With three days left to either veto or sign the remaining bills on his desk, Governor Newsom has one more Job Killer to consider – AB 3216 (Kalra).
AB 3216 would impose a “right to recall” mandate on certain industries in California (hotels, event centers, airports, etc.) – meaning employees who were laid off or furloughed as a result of COVID-19 must be hired back by the company according to seniority. The law also requires that an employee be returned to a position that the employee formerly held or for which the employee could be trained/qualified to perform. Failure to follow the prescriptive requirements of the bill, as usual could give rise to a lawsuit under the Labor Code Private Attorney General Act.
Why is this bill a Job Killer?
First, the industries to which this bill would apply are some of the hardest hit as a result of COVID. Event centers have yet to reopen, hotels are operating at limited occupancy, and airports throughout the state remain deserted. Imposing additional mandates on these struggling industries is not only punitive, it will confound their ability to get back on their feet. These companies should reopen in the safest and most efficient way necessary – which each company can decide under the existing state labor regulations.
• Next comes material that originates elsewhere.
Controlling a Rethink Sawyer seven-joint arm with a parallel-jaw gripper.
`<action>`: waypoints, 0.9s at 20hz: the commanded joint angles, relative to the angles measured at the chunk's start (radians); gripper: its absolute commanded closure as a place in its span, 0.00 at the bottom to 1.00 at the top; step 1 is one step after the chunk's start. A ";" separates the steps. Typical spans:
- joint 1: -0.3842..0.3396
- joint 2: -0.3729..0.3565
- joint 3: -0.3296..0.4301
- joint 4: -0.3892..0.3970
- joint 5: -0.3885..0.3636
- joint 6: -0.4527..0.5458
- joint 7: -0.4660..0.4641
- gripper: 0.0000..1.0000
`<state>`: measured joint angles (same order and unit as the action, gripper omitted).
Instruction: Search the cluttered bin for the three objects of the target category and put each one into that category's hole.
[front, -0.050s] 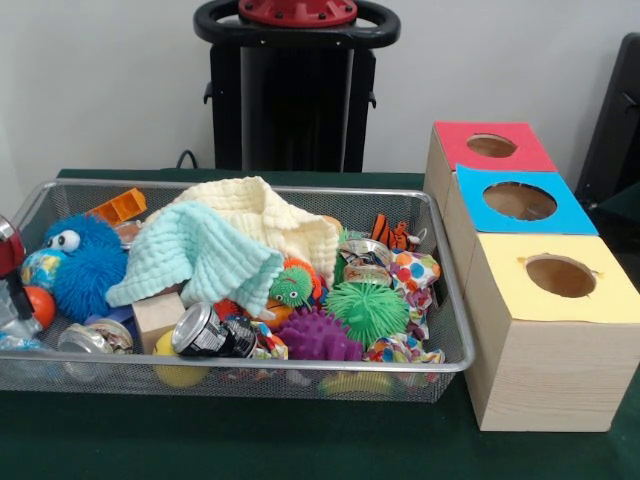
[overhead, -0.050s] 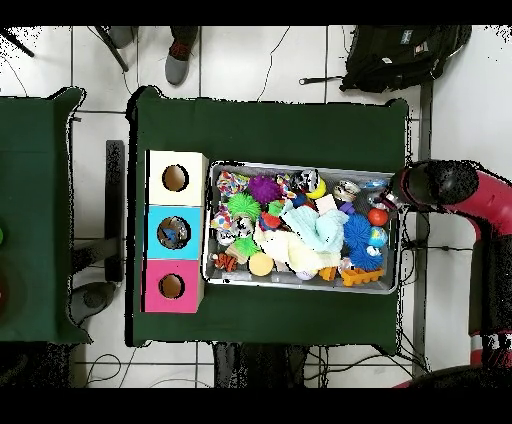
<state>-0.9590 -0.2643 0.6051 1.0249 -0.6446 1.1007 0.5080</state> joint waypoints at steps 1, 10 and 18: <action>-0.073 0.003 -0.066 0.110 -0.051 -0.048 -0.140 0.00; -0.096 -0.010 -0.074 0.169 -0.064 -0.093 -0.096 0.00; -0.104 -0.001 -0.071 0.162 -0.046 -0.083 -0.110 0.00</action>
<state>-1.0141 -0.2834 0.6048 1.1254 -0.6241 1.0510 0.5080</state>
Second, an employer doesn’t need the government’s direction to return a well-performing employee to his or her former position. The employer already is motivated to bring back an employee who knows the duties of the position and would need minimal training or assistance. However, the manner and timing of when an employer brings an employee back to work should be left to the discretion of the employer. For example, many hotels are reporting that customers are making last minute plans to travel – and booking rooms with 24-48 hours’ notice. Under AB 3216, in order to staff up for these last minute guests, an employer would have to identify senior employees, give them five days to decide to return to work before asking any other employee, and potentially train the employee for the duties of the position. How does this make sense? No employer could navigate a bizarre rule requiring a five-day notice to existing employees when the employer must staff up within 24 hours. This is like a restaurant ordering eggs from the rancher after a customer orders an omelet.
Third, AB 3216 requires an employer to recall employees to the same position or a position for which they are or “can be qualified” – meaning the employer has to train senior employees for new jobs. This adds more costs and delay to reopening – but also requires an employer to choose among employees. For example, if a hotel needs housekeepers to return to work, but there is a furloughed valet who is more senior, AB 3216 would require the employer to offer the housekeeper position to the valet and train the valet on this new job. Even if former housekeepers are available and willing to work, the employer must rehire the more senior valet.
The obstacles and confusion AB 3216 presents will delay business reopening and the hiring back of employees. Governor Newsom should veto AB 3216 and give these industries a chance to rebuild.